**Work task:** From the entries below, return exactly the lines beginning at the one that contains "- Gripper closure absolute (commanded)" and ending at the one that contains "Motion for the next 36", both of them included, and only those lines.

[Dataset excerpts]
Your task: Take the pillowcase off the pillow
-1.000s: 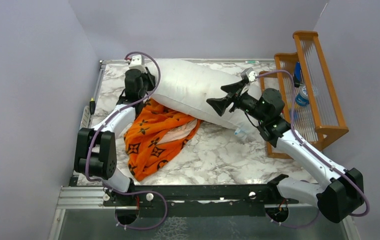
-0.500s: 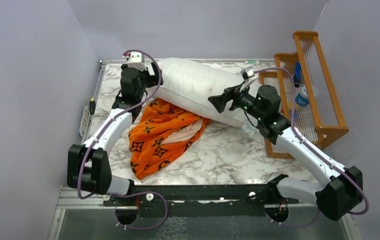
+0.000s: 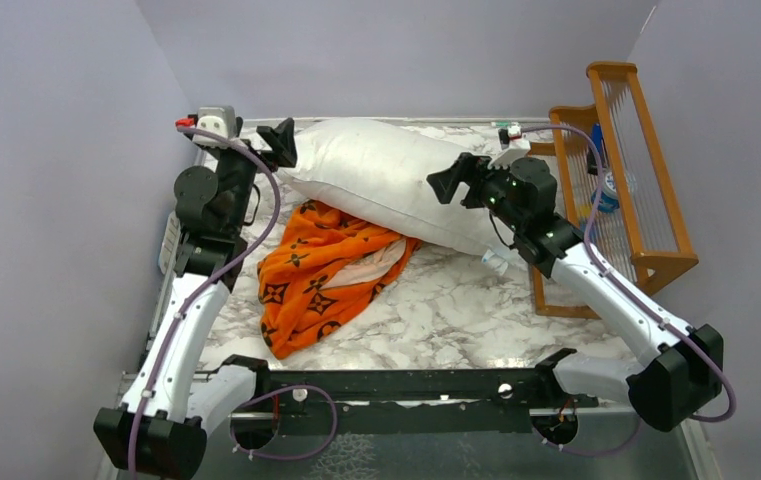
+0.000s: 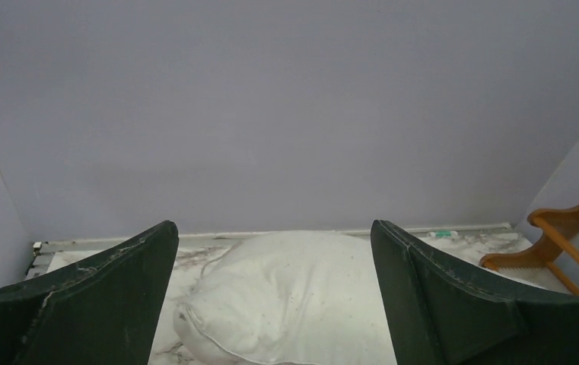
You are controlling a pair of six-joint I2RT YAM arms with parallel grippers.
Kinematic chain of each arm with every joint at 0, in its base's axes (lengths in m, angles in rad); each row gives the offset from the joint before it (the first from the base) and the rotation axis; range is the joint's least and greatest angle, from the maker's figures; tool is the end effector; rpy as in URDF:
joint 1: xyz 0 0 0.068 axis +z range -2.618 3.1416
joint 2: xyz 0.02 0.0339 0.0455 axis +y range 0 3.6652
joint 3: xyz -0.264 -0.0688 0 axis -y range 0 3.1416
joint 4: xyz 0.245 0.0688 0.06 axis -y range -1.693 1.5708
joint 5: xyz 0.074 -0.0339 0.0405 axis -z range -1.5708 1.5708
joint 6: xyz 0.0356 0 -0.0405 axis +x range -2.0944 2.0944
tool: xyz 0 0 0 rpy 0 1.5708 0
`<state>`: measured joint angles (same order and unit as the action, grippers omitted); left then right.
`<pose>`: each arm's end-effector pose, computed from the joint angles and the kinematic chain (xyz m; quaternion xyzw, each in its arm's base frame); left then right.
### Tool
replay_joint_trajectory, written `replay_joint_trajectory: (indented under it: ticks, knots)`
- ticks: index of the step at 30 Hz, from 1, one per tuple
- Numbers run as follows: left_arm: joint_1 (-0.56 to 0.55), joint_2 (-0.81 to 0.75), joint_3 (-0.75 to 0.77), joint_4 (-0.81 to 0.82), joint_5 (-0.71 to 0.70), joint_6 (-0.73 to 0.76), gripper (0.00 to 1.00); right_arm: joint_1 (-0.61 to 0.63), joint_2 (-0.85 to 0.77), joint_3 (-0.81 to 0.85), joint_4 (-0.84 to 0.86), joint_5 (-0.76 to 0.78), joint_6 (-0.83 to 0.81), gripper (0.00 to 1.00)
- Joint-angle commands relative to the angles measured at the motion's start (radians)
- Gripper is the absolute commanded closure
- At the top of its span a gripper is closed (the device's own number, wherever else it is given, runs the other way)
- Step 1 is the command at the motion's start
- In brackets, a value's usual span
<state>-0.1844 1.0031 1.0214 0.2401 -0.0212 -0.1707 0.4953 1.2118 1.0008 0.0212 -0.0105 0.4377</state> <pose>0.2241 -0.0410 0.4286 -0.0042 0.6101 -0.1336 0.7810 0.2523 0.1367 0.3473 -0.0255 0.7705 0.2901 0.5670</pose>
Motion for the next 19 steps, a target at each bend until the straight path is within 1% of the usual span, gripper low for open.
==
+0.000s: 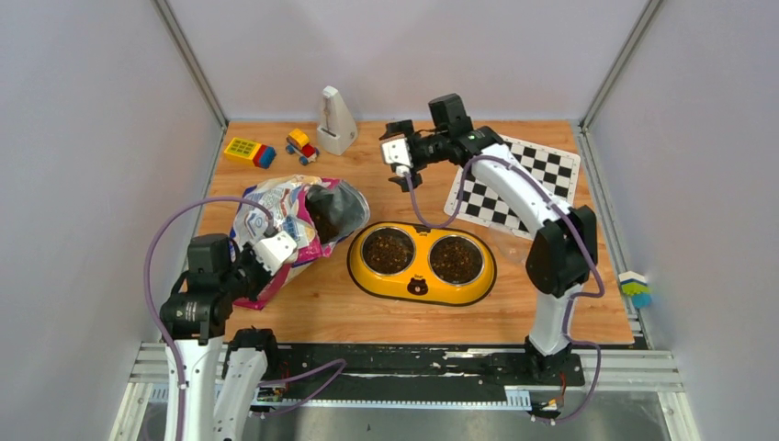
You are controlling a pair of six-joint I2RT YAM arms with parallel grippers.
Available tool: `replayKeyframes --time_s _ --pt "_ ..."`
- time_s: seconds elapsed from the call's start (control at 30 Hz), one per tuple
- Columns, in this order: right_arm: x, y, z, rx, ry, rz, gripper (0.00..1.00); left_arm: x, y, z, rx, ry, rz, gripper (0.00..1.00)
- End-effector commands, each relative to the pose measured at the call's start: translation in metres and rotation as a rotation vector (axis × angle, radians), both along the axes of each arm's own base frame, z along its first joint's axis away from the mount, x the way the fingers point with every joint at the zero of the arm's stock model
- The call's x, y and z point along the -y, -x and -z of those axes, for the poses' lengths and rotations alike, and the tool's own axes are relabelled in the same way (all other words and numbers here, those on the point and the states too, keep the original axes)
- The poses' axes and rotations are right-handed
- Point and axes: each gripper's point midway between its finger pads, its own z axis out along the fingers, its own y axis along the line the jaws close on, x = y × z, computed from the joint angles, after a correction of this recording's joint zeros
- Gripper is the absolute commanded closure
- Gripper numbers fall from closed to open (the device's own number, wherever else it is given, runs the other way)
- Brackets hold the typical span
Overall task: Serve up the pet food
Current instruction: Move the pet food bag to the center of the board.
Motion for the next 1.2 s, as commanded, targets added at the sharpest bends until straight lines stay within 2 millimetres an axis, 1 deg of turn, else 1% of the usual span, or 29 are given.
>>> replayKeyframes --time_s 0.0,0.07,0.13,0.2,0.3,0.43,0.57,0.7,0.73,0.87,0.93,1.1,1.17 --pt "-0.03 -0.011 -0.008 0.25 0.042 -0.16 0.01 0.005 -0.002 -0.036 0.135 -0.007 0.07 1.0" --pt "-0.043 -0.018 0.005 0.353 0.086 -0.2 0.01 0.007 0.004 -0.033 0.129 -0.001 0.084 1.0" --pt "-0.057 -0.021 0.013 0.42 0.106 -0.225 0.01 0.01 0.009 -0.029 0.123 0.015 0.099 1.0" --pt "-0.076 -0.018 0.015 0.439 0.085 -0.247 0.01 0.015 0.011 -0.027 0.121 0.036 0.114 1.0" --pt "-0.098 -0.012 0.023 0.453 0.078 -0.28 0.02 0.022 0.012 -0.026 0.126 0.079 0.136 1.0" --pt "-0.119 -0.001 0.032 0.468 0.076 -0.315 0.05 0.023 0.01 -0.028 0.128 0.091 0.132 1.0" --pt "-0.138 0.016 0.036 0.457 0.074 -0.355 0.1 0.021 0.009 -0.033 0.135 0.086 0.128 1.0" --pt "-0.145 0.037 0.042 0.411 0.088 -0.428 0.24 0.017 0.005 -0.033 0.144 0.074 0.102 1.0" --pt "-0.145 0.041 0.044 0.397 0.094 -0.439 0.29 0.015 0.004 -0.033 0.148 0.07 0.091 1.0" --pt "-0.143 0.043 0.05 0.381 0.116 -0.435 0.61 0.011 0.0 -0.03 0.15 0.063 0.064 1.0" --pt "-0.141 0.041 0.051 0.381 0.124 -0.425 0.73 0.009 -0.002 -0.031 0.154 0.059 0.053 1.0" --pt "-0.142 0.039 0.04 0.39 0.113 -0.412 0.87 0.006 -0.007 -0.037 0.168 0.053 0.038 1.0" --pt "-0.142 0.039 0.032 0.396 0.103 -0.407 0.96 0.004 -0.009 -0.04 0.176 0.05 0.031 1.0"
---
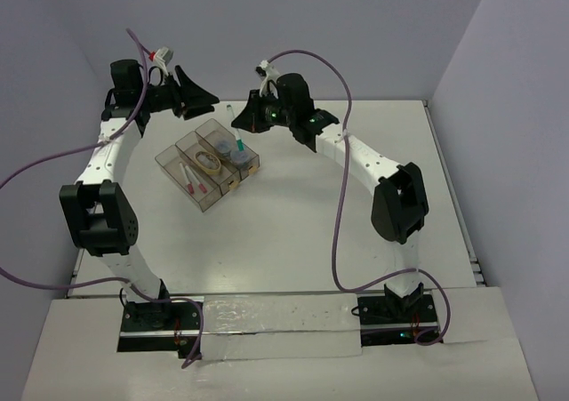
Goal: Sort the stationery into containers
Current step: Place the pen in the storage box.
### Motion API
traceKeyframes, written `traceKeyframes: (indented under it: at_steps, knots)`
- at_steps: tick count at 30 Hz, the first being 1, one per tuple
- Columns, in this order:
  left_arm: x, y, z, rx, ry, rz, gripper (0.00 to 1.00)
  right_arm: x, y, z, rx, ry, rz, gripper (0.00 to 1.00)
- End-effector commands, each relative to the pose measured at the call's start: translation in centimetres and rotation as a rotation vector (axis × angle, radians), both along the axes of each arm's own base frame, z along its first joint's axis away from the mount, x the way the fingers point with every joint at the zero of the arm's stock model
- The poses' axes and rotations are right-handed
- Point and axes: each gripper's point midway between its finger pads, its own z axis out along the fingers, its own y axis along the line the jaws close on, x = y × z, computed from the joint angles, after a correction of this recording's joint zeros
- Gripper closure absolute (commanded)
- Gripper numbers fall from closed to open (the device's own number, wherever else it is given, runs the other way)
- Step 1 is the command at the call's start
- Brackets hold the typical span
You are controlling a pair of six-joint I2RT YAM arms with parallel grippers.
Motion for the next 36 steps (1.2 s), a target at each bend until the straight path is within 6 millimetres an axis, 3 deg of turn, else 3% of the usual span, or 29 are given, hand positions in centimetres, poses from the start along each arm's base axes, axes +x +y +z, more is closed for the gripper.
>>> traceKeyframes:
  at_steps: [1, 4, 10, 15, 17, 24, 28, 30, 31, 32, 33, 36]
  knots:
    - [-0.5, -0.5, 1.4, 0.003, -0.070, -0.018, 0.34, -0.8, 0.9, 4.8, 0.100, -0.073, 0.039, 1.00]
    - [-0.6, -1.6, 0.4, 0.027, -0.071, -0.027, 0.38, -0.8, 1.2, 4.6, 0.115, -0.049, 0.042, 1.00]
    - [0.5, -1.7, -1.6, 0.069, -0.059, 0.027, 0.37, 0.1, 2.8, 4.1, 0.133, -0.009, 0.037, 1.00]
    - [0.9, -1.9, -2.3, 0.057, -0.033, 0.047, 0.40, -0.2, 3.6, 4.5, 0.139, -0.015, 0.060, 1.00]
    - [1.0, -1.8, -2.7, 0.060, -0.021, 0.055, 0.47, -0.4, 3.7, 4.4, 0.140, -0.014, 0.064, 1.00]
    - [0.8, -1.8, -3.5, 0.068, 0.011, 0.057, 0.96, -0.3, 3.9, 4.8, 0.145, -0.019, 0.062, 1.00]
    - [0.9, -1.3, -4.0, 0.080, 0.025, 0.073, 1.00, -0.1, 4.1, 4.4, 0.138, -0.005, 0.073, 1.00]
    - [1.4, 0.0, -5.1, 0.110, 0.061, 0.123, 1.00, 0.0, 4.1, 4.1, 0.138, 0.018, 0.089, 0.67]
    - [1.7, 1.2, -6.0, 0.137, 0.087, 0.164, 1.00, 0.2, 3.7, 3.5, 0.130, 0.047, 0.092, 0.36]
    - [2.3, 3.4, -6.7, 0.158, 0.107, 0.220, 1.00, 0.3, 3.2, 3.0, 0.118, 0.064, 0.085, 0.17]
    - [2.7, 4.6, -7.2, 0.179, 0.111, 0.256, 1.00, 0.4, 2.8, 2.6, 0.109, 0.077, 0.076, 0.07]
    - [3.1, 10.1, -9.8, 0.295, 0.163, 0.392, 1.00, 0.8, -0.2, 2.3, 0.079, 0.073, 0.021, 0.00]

**Solution to this exercise:**
- Gripper closure absolute (commanded)
- Gripper numbers fall from closed to open (the device's own number, wherever else it is given, runs the other way)
- Step 1 is the command at the call's start
- Brackets hold the typical span
You are controlling a pair of six-joint I2RT YAM arms with parallel grippers.
Motion for the next 36 steps (1.2 s), a target at each bend until the straight path is within 6 millimetres an axis, 3 deg of turn, else 3% of the usual span, or 29 are given, hand positions in centimetres, poses from the start along each arm's base axes, axes +x +y +z, more is closed for the gripper.

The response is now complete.